REPUBLIKA.CO.ID, JAKARTA -- Aturan tentang penghapusan Pajak Pertambahan Nilai (PPN) untuk karaoke dan diskotek dianggap bertentangan dengan konstitusi. Meski pemerintah menyatakan aturan tersebut adalah amanah dari UU No 42 Tahun 2009, namun nyatanya tujuan PMK tersebut dinilai tidak digunakan sebaik-baiknya untuk masyarakat.
Sekjen Forum Indonesia untuk Transparansi Anggaran (FITRA) Yenny Soetjipto mengatakan harusnya pemerintah tidak saklek ketika melihat aturan. "Lihat aturan ini bertentangan tidak dengan UUD 1945 yang merupakan aturan tertinggi negara," ucapnya.
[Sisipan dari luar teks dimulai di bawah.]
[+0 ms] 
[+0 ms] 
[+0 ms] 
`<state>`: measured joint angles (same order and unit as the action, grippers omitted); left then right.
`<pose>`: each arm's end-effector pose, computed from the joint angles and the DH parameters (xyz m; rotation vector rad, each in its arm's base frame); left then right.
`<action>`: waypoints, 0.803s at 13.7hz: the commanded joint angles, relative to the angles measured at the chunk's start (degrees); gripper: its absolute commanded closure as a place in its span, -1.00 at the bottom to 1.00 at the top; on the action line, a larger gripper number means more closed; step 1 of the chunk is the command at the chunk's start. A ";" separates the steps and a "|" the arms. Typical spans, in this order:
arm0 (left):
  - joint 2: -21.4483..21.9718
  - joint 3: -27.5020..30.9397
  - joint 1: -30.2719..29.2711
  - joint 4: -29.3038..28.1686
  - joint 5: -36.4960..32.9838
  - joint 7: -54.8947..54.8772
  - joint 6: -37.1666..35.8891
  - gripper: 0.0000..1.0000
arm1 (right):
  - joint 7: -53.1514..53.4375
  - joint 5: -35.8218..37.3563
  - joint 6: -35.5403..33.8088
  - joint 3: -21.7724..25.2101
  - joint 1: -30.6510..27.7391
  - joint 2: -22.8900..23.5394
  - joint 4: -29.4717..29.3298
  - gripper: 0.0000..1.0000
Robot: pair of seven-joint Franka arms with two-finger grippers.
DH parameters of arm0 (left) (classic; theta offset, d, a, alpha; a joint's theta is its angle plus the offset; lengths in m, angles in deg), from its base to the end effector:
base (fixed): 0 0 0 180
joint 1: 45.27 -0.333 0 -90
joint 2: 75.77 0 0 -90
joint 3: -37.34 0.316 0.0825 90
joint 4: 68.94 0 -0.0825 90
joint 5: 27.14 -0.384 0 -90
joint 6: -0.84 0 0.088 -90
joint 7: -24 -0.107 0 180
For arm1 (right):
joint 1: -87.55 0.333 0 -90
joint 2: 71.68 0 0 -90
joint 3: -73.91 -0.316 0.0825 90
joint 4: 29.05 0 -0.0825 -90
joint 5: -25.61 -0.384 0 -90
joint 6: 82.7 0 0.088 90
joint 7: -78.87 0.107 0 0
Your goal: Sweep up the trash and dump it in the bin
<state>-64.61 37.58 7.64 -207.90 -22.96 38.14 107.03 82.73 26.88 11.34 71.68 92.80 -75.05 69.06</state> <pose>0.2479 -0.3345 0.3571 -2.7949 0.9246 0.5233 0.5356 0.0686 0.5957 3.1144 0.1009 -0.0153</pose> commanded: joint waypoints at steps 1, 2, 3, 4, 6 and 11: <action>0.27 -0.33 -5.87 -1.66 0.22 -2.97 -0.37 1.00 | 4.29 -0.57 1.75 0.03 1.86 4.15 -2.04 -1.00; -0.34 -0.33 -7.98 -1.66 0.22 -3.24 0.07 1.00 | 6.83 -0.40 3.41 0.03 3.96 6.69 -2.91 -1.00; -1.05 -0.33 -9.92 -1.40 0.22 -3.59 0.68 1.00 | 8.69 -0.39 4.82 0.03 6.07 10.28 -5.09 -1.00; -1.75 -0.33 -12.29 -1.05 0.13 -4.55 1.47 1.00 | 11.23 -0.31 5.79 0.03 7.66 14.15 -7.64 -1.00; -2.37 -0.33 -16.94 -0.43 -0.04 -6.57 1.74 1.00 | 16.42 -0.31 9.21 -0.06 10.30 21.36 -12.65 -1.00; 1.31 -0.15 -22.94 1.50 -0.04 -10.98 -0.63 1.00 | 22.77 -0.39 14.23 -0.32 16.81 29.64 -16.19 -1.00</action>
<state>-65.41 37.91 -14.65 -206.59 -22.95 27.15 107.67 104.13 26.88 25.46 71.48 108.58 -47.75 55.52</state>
Konstitusi jelas mengatur pengelolaan keuangan harus dilakukan paling tidak untuk kemakmuran dan kesejahteraan rakyat. Persoalan ini bukan hanya membicarakan tentang bagaimana penggunaan uang negara, tapi juga hasilnya.
"Apakah aturan PMK ini menabrak konstitusi? Jawabannya ya," tegas Yenny. Selain menabrak konstitusi, aturan tersebut juga tidak sesuai Pancasila khususnya sila kelima Keadilan Sosial bagi Seluruh Rakyat Indonesia.
Dalam hal penggalian penerimaan negara, sejauh ini pemerintah dinilai hanya terkesan pro pada masyarakat menengah ke atas. Pemberlakuan PMK tersebut perlu dipertimbangkan lagi. Menurut Yenny, ada hal yang lebih urgent yang patut dipikirkan oleh Kementerian Keuangan dalam rangka optimalisasi penerimaan negara.